Dangerous Fashion: Brazil teen gets expelled from Universidade Bandeirante for miniskirt
Every once in a while I read something so unbelievable-it-has-to-be-true-because-they-couldn't-write-this-stuff, I have the sudden urge to run through my office (or apartment building, or coffee shop, or wherever I happen to be) throwing the headline in front of people's faces to see if it's really as crazy as it seems, or if I'm just overreacting. Well, thank goodness I have this blog, because I can do that without my neighbors calling the cops on my antics. And with the recent report that a female student from Universidade Bandeirante was recently expelled for wearing a "a mid-thigh length red dress," or, as the school more creatively phrased it, "flagrant disrespect of ethical principles, academic dignity and morality."
The story apparently goes like this:
a 20-year-old female student, Geisy Arruda, wore a short skirt to class. The outfit
was clearly unwelcome (or, in some cases, welcome in the worst way):
Word spread, and 200 students rushed out to catch a glimpse of the
offending sartorial choice. A group of girls cornered her, putting
pressure on her to "put on some pants." (I admit, I've had this same
thought when viewing images of Lady Gaga, but I've never been inspired
to corner her in a restroom and violently confront her about her lack
of trousers.) The restroom confrontation became physical when male
students rushed to take pictures between her legs with their cell
phones. After a school official literally locked her inside a room,
nearly 700 students gathered outside, shouting, "Let her out Professor,
we want to rape her." As a police escort lead the crying student out of
the room, students continued to shout "whore" at her. (See above video.)

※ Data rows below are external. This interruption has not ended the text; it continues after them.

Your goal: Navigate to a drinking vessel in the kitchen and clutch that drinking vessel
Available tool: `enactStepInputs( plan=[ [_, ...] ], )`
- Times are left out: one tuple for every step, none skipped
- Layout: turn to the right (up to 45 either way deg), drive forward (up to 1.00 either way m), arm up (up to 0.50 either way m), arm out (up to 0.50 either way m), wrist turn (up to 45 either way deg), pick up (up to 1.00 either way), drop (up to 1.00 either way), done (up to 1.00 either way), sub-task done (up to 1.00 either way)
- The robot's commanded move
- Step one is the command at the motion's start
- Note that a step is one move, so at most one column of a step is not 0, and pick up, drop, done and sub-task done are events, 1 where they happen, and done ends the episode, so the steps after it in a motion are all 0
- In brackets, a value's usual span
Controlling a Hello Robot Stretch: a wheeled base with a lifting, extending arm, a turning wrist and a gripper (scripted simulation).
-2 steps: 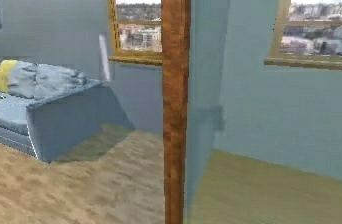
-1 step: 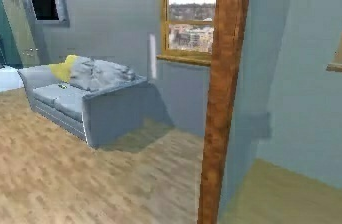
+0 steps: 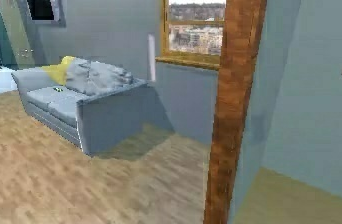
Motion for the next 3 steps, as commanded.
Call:
enactStepInputs(
  plan=[
    [-39.0, 0.00, 0.00, 0.00, 0.0, 0.00, 0.00, 0.00, 0.00],
    [0.0, 0.90, 0.00, 0.00, 0.0, 0.00, 0.00, 0.00, 0.00],
    [-12.0, 0.00, 0.00, 0.00, 0.0, 0.00, 0.00, 0.00, 0.00]
  ],
)
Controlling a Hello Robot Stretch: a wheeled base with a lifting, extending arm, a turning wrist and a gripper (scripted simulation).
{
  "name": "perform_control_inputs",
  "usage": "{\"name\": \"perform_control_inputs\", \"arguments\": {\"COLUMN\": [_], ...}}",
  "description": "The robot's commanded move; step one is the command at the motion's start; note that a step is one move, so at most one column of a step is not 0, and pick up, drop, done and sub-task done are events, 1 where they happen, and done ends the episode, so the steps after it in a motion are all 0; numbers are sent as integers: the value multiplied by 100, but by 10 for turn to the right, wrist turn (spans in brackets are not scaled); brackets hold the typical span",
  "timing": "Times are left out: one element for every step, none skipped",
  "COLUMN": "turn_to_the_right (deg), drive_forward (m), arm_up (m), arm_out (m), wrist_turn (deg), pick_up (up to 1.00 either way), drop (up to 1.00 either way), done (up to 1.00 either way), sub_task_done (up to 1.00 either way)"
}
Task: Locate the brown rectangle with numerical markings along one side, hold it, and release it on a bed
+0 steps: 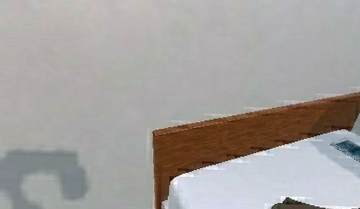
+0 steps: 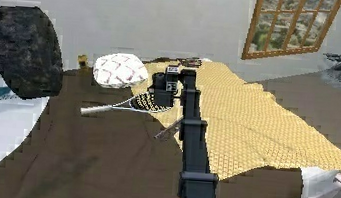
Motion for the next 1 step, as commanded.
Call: {"name": "perform_control_inputs", "arguments": {"turn_to_the_right": [0], "drive_forward": [0], "arm_up": [0], "arm_out": [0], "wrist_turn": [0], "pick_up": [0], "drop": [0], "done": [100], "sub_task_done": [0]}}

As if the experience weren't traumatic enough for the young student--who, let's recall, was subjected to this treatment merely for her clothing choice--yesterday, the school announced, via a public ad in an newspaper, that she would be expelled from school. Titled "Educational Responsibility - Education is made with attitude not complacency," the note pointed out that Arruda, through her short skirt, was responsible for "acting provocatively," "which resulted in a collective reaction in defense of the school environment."

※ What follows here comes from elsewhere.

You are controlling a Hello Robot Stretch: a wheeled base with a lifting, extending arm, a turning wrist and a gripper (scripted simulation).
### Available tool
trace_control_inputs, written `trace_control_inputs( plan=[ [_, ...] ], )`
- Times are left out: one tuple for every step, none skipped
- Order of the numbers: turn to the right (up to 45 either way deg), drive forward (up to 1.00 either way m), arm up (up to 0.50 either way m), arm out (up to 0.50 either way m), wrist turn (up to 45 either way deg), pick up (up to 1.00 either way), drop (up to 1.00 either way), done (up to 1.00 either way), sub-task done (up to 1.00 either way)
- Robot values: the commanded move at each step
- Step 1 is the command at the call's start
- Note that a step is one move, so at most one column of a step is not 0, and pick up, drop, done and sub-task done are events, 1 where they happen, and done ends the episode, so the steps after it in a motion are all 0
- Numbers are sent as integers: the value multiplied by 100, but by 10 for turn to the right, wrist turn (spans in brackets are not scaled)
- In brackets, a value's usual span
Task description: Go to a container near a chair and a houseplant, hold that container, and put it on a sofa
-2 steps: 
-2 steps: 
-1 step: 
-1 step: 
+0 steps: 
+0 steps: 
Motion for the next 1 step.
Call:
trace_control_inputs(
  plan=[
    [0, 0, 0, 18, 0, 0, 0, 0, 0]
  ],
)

Let's be clear: the students who attempted to take upskirt pictures of a student, who yelled "whore" at her, who threatened to rape her in front of schools officials -- they were merely defending the school's respectability. (Let it be noted that I tried very hard to find a link to a definition of "upskirt," but was frightened away by the Google results. Suffice to say there's an international trend -- America, included -- of voyeurs taking cell phone pictures up women's skirts on, for example, subway escalators, in crowded elevators, etc, and posting them online to brag about their successes. Charming stuff.) It was Arruda who, a lawyer for the school noted, "always liked to provoke boys, the problem was not with her clothes, but the way she acts, talks, crosses her legs, and walks."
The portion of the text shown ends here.